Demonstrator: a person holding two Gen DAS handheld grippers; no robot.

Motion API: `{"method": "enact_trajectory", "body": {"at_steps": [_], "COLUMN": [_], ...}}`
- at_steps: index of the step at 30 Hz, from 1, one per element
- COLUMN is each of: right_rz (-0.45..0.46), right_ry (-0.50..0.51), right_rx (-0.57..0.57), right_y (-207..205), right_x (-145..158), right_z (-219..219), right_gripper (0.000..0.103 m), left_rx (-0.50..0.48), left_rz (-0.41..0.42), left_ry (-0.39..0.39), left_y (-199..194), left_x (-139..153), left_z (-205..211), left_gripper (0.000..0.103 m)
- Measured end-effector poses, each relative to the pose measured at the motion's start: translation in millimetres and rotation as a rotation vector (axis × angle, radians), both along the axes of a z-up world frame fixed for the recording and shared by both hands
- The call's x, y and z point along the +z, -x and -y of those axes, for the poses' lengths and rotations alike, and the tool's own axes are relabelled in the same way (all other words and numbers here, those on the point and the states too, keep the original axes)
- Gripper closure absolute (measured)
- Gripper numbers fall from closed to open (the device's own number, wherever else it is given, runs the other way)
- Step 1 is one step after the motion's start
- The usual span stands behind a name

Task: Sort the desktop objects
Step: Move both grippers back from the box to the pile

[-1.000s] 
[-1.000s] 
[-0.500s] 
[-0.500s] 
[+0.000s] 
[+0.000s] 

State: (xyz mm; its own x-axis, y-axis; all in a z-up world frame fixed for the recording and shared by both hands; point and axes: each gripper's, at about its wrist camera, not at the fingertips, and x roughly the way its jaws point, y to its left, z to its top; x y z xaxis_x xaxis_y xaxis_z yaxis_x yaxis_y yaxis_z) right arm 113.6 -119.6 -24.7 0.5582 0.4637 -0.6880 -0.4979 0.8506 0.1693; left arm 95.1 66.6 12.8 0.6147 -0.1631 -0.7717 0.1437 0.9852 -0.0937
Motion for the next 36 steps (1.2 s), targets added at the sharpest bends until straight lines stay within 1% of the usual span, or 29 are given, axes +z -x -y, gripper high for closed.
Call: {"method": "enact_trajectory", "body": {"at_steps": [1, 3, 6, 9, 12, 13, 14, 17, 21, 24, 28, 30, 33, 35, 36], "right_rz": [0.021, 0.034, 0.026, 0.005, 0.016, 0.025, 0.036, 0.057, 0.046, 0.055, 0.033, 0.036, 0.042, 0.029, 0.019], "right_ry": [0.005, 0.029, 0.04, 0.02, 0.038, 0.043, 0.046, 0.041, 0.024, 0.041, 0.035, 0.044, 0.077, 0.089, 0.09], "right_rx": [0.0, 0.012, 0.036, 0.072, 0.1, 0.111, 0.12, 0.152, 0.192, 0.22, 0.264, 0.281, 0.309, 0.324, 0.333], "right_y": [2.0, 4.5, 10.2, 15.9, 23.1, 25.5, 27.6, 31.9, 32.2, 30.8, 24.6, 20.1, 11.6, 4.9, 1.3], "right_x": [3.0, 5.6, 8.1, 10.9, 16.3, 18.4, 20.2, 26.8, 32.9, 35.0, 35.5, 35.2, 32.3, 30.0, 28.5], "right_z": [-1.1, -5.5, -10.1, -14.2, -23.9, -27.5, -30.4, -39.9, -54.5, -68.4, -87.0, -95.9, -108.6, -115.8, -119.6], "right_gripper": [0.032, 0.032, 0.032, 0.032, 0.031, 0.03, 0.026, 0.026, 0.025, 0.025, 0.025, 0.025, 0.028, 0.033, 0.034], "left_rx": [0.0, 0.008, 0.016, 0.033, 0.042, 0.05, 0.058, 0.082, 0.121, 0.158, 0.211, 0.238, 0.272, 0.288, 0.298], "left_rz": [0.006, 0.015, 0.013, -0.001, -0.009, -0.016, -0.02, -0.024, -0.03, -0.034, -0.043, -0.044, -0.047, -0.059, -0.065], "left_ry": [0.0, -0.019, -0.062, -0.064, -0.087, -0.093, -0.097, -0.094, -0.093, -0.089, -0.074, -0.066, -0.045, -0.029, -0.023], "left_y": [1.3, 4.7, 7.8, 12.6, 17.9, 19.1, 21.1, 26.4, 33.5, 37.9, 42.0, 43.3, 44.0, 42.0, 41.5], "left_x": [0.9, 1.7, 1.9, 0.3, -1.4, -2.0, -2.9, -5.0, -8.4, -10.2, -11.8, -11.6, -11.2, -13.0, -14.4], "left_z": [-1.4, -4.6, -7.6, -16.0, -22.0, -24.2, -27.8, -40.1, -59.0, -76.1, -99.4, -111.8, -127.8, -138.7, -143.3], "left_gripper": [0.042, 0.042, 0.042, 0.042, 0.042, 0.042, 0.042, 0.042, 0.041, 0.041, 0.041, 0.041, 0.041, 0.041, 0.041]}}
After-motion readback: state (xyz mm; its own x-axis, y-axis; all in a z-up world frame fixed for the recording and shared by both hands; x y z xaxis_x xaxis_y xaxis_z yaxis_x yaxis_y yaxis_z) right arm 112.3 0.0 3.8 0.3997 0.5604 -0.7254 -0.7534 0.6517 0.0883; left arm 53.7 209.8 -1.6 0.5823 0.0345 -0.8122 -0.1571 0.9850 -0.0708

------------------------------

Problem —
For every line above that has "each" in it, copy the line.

Output of the task —
- COLUMN is each of: right_rz (-0.45..0.46), right_ry (-0.50..0.51), right_rx (-0.57..0.57), right_y (-207..205), right_x (-145..158), right_z (-219..219), right_gripper (0.000..0.103 m), left_rx (-0.50..0.48), left_rz (-0.41..0.42), left_ry (-0.39..0.39), left_y (-199..194), left_x (-139..153), left_z (-205..211), left_gripper (0.000..0.103 m)
- Measured end-effector poses, each relative to the pose measured at the motion's start: translation in millimetres and rotation as a rotation vector (axis × angle, radians), both along the axes of a z-up world frame fixed for the recording and shared by both hands
State: (xyz mm; its own x-axis, y-axis; all in a z-up world frame fixed for the recording and shared by both hands; point and axes: each gripper's, at about its wrist camera, not at the fingertips, and x roughly the way its jaws point, y to its left, z to its top; x y z xaxis_x xaxis_y xaxis_z yaxis_x yaxis_y yaxis_z) right arm 113.6 -119.6 -24.7 0.5582 0.4637 -0.6880 -0.4979 0.8506 0.1693; left arm 95.1 66.6 12.8 0.6147 -0.1631 -0.7717 0.1437 0.9852 -0.0937

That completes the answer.